In the end, I decided to go with a compromise and chose Random Forest Classifier. Which had a better recall score for the ‘functional needs repair’ category than XGBoost and a much higher Accuracy and F-1 score than SVM.
Interpreting The Final Model
After having settled on Random Forest Classifier as the final model, I took a look at the top twenty most important features.

The most important feature for the classifier is the gps_height column which is the altitude of where the well is located. It seems that the average altitude of functional water points is higher than non-functional ones. A possible explanation for this might be that more rural regions are located at lower altitudes.
The reason why the next three features are important seems obvious. They are all dummy variables created from the quantity column with the values of dry, enough, and insufficient. If the waterpoints are dry or contain the insufficient amount, it would mean that it is non-functional.
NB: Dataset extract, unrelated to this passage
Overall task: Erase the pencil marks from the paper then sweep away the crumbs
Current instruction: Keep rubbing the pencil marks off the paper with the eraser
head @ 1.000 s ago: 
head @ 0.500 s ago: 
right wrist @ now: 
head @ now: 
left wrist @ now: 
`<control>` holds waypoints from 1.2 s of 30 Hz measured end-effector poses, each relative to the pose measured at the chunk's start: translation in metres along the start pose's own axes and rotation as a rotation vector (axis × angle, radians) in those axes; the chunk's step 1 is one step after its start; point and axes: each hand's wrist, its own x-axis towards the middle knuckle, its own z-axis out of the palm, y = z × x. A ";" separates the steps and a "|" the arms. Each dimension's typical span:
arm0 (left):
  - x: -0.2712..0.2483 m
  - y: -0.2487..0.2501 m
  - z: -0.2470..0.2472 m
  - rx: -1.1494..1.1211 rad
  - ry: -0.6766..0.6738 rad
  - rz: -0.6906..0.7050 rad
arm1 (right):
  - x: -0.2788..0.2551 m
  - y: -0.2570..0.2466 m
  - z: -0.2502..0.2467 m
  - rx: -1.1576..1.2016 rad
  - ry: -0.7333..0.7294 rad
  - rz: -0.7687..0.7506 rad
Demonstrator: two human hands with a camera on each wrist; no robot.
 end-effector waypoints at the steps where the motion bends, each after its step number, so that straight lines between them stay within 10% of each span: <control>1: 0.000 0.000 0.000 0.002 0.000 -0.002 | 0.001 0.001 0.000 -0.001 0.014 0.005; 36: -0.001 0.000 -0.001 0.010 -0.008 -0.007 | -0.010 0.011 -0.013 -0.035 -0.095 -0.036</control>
The payment type of never pay and permit columns being in the top twenty important features shows that some water points are being taken care of better than others. Other features in the top twenty include scheme types and extraction types. Perhaps it would be a good idea to investigate these features more to see which schemes and methods of extraction the government should avoid in the future. Several district codes are also included in the list. It seems that some districts contain more non-functional water points than others, I believe this warrants a closer inspection to find the reason why this might be.